Et pourtant la France ne coule pas !

Par Olivier Passet, Xerfi  |   |  615  mots
Olivier Passet, directeur des synthèses économiques de Xerfi / DR
La Tribune publie chaque jour des extraits issus des analyses diffusées sur Xerfi Canal. Aujourd'hui, pourtant la France ne coule pas !

2003, c'était le célèbre essai de Nicolas Baverez sur « la France qui tombe », qui constatait la faillite économique de notre « modèle social-étatiste ».

En 2004, c'était l'époque du rapport Camdessus, qui appelait à un sursaut, stigmatisant notre préférence pour le loisir et devait servir de livre de chevet au Président Sarkozy. Puis ce fut le rapport alarmant de Michel Pébereau en 2005 qui pointait notre dynamique explosive d'endettement public.

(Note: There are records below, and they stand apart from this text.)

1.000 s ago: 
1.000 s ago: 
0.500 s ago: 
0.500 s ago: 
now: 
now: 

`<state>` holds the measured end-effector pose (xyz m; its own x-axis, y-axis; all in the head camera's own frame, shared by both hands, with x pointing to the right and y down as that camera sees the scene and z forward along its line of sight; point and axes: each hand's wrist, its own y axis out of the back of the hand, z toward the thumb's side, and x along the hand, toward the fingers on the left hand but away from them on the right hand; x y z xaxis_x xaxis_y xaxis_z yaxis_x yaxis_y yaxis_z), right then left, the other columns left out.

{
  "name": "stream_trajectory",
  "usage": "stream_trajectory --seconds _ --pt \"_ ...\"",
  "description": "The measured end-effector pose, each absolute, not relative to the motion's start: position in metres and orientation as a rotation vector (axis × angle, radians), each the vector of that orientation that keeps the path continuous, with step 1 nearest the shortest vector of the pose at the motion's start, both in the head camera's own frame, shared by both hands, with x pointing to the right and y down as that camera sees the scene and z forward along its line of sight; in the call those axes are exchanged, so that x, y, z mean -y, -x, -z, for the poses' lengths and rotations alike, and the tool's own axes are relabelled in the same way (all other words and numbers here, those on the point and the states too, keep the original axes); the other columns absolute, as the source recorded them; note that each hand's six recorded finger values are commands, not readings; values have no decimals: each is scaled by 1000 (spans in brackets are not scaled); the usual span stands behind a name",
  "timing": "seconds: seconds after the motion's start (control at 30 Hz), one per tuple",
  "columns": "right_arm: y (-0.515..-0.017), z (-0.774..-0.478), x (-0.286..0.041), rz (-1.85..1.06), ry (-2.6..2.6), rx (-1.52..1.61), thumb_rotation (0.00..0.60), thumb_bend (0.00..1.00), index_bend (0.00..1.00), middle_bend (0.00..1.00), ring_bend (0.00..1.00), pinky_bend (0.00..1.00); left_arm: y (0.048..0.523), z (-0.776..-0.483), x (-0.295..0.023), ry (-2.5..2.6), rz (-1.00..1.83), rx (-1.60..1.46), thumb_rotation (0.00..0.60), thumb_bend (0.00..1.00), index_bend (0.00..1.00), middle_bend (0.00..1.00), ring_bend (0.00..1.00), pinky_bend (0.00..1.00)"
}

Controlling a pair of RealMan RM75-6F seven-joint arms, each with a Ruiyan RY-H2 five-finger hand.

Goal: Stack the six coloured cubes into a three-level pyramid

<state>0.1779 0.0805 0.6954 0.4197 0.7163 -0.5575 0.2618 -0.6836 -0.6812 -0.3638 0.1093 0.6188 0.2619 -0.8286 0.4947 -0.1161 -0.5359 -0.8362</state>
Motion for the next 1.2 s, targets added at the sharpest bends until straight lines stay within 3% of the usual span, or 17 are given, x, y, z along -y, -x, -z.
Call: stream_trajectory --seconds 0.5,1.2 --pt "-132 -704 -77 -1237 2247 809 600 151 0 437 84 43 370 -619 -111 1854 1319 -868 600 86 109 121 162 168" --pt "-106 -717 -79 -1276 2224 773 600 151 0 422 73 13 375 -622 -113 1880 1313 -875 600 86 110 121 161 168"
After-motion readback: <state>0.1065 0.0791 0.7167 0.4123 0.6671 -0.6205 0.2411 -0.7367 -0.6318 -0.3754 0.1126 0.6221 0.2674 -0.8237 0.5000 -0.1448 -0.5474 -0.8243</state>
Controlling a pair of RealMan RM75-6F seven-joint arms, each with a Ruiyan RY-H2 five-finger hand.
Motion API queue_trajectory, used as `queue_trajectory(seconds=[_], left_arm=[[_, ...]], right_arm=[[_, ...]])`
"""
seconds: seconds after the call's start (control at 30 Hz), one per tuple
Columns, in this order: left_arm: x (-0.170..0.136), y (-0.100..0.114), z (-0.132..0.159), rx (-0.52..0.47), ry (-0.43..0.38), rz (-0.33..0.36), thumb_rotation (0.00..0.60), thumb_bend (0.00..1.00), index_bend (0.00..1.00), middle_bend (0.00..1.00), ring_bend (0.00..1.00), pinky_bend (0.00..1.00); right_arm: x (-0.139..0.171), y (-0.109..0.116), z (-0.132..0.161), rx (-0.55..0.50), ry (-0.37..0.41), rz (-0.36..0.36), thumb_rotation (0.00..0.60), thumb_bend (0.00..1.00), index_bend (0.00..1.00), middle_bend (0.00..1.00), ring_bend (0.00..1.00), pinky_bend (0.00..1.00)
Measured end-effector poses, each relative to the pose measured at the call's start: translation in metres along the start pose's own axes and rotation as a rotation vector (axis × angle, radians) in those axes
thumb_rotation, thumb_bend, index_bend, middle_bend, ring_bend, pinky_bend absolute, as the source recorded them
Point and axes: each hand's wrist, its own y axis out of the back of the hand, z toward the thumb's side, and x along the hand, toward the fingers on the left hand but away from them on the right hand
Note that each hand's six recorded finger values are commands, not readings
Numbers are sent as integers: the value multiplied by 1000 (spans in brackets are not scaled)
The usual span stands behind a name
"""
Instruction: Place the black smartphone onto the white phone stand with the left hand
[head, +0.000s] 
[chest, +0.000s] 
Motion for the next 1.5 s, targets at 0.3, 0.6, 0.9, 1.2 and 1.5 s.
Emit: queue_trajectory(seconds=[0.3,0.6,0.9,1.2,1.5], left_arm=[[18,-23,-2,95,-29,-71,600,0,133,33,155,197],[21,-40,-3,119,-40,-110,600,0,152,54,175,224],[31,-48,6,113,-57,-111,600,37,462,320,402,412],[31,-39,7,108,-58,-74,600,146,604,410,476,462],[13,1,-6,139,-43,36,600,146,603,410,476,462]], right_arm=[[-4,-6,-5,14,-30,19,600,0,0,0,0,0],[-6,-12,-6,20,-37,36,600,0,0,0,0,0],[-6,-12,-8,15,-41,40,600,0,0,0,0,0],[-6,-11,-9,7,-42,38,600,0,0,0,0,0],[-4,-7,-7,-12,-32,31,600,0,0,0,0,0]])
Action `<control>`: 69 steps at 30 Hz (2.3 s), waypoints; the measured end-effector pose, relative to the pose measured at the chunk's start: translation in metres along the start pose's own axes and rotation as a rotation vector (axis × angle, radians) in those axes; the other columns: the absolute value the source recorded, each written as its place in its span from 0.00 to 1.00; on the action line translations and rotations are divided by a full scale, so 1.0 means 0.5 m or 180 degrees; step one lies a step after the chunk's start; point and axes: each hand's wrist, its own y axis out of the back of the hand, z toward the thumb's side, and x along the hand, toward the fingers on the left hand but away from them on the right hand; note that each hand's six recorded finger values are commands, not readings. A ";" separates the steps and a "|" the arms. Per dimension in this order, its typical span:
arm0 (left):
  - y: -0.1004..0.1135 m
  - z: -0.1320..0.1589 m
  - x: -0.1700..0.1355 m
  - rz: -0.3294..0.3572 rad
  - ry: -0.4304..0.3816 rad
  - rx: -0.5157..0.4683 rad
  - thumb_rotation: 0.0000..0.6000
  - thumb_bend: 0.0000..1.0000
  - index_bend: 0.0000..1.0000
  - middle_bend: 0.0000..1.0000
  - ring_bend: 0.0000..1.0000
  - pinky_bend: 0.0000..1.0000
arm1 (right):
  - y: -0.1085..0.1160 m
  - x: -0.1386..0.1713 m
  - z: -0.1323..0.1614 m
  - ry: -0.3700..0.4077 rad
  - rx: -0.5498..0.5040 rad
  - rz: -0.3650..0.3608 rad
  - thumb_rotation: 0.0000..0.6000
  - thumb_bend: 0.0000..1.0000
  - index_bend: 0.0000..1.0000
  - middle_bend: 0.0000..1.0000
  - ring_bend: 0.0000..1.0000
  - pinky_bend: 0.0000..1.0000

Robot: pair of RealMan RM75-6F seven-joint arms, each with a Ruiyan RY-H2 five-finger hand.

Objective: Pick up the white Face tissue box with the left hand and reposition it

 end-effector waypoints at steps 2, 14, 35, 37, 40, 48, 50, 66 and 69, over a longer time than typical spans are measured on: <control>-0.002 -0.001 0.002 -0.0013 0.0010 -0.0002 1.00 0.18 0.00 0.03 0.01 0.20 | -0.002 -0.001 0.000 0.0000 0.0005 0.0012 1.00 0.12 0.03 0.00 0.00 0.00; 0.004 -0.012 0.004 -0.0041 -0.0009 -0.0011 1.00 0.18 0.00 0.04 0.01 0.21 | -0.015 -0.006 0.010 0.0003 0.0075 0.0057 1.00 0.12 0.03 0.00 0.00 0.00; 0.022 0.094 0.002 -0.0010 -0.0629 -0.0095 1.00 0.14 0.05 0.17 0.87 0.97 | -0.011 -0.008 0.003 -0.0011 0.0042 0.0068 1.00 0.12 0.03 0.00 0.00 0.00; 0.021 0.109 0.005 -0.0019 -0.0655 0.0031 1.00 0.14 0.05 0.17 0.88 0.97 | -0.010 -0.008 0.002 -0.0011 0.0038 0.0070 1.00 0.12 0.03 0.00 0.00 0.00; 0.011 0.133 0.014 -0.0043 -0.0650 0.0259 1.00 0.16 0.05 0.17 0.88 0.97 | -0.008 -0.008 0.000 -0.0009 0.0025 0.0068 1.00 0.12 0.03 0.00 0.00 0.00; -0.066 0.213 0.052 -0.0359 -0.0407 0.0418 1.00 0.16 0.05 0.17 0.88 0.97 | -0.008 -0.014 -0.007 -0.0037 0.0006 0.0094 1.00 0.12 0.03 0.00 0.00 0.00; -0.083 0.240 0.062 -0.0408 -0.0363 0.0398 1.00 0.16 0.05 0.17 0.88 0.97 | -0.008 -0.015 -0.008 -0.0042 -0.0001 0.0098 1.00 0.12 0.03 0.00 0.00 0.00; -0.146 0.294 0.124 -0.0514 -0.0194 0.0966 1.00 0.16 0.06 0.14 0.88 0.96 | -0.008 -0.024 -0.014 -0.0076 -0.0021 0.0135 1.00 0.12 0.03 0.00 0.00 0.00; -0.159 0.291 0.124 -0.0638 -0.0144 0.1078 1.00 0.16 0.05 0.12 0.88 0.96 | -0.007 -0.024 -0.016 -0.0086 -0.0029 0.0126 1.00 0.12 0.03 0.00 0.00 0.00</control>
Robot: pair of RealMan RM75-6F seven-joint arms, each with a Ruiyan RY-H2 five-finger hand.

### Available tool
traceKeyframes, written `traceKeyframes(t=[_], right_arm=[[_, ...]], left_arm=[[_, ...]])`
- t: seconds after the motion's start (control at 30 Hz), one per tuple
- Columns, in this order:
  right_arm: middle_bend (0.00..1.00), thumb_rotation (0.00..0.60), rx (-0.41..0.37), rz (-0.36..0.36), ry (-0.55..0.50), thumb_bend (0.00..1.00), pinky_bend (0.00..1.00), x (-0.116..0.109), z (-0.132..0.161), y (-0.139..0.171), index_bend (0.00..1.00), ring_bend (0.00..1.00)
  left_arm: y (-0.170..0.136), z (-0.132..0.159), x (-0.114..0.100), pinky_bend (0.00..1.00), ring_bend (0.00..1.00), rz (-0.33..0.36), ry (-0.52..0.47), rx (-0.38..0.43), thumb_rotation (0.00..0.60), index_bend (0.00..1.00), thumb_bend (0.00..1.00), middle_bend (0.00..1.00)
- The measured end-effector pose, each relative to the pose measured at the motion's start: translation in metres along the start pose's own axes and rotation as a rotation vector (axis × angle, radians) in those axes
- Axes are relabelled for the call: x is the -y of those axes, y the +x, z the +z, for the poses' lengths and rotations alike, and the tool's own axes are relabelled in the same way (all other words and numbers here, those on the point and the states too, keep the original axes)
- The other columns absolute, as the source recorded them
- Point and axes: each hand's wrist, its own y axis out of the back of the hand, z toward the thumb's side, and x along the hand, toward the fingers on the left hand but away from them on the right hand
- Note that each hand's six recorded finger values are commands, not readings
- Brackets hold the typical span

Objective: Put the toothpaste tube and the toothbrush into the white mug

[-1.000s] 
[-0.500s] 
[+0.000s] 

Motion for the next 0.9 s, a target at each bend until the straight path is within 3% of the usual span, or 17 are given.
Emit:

A en croire ces avis très autorisés, c'est donc un modèle moribond et proche de la désintégration qui abordait la plus grave crise de l'après-guerre. Et pourtant, l'économie française ne s'est pas effondrée.

Tous ces ouvrages furent en leur temps surmédiatisés et abondamment critiqués aussi. Ils ont forgé ce qui constitue encore aujourd'hui l'ossature du discours « décliniste » et du bashing national et international qui envahie les médias chaque jour.

Des analyses prophétiques ?

Chacun de ces auteurs pourrait s'enorgueillir d'avoir été prophétique face aux difficultés qui ont explosées par la suite. Mais la relecture a distance de ces ouvrages est intéressante, que constate-t-on ?

  • Premièrement qu'ils appartiennent à une posture, plus morale qu'économique, récurrente au cours de l'histoire, à une longue tradition judéo-chrétienne de culpabilité face aux crises, dont l'issue ne peut être trouvée que dans le rachat par nos concitoyens de leurs fautes passées ;
  • Deuxièmement, que l'on ne trouve dans ces ouvrages aucune grille d'analyse pertinente de la crise qui allait suivre. Jamais les dérèglements de la finance et des comportements bancaires ne sont pointés du doigt. Jamais le surendettement privé n'est perçu comme un problème alors qu'il allait être le vrai ferment de la crise de solvabilité des États par la suite. Pour Camdessus, la non-tarification des chéquiers est pointée comme le problème numéro 1 de la finance. Michel Pébereau, lui, page 52 de son rapport, loue la vertu Espagnole dans la gestion de ses finances publiques. A aucun moment, l'idée d'une dette collective cachée, liée aux dérives des comportements privés n'est touchée du doigt. Jamais n'est effleurée l'idée que derrière le désendettement public apparent de certains pays, se profilent une dégradation de l'assurance des personnes, des bulles d'actif et d'activité non soutenables. En gros, l'essentiel n'est pas là.
  • Troisièmement et surtout, la focalisation exclusive sur nos faiblesses, rend a posteriori incompréhensible la relative résistance de l'économie française face à la crise.

Encore une fois, il ne s'agit pas de dénier nos problèmes

Mais les chiffres sont éloquents. Non l'économie française n'a pas eu le comportement d'un modèle au bout du rouleau. Il suffit pour s'en convaincre de regarder les évolutions cumulées de la France depuis 2008. Que voit-on ?

  • Premièrement, que le décrochage de l'activité est bien moindre que dans grands nombre d'économies. Non la France, n'est pas complètement assimilable à une économie du Sud.
  • Deuxièmement, que l'emploi a relativement bien résisté à la crise. La casse en termes de capacités humaines est moindre que dans la majorité des économies partenaires. 
  • Troisièmement, le chômage français est revenu sous la moyenne européenne. Il n'y a pas là de titre de gloire. Mais, la France faisait figure au milieu des années 2000 de cancre européen. On voit aujourd'hui que les bulles chez les autres embellissaient le tableau. Tout cela s'est normalisé aujourd'hui.